(Beginning of Data extract)

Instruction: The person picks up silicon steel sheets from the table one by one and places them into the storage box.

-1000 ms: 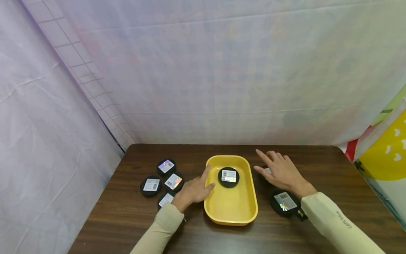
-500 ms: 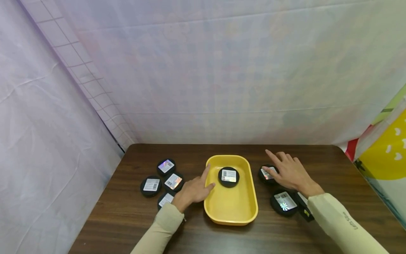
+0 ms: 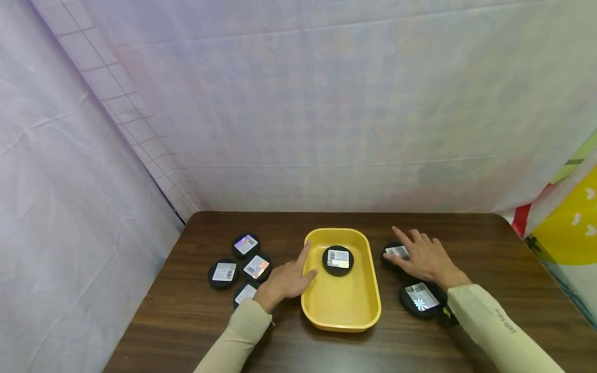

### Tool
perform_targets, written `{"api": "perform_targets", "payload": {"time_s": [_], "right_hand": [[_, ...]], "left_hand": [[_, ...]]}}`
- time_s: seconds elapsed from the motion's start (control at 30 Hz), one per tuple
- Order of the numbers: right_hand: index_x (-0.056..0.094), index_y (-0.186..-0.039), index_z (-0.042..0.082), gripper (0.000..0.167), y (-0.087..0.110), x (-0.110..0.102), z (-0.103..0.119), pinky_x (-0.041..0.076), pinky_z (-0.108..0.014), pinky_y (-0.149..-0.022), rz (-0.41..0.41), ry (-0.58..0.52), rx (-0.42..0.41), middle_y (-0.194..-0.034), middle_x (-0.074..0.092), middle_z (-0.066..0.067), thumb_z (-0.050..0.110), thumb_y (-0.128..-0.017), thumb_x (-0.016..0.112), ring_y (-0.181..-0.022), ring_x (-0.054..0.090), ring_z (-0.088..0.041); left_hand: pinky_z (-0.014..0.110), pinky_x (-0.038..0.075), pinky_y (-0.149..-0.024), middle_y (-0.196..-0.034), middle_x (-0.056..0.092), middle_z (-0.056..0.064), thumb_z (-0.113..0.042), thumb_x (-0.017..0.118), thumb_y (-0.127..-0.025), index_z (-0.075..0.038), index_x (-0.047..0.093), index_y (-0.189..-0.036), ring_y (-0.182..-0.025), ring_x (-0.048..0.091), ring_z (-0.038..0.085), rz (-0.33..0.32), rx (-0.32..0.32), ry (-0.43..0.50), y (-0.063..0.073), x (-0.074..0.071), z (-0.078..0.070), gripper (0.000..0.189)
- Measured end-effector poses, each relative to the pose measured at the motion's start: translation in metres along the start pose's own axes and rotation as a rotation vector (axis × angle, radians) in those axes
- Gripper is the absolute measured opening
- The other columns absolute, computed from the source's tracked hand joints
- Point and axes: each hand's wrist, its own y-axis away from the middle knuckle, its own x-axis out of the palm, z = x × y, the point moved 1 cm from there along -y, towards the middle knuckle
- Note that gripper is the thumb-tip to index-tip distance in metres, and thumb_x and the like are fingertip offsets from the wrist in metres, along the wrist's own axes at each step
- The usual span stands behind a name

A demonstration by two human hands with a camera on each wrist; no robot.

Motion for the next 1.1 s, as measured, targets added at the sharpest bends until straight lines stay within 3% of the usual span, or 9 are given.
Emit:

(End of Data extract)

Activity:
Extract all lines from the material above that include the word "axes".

Result below:
- Measured end-effector poses, each relative to the pose measured at the motion's start: translation in metres along the start pose's own axes and rotation as a rotation vector (axis × angle, radians) in those axes
- Point and axes: each hand's wrist, its own y-axis away from the middle knuckle, its own x-axis out of the palm, z = x × y, the point moved 1 cm from there along -y, towards the middle knuckle
- Note that gripper is the thumb-tip to index-tip distance in metres, and thumb_x and the like are fingertip offsets from the wrist in metres, along the wrist's own axes at each step

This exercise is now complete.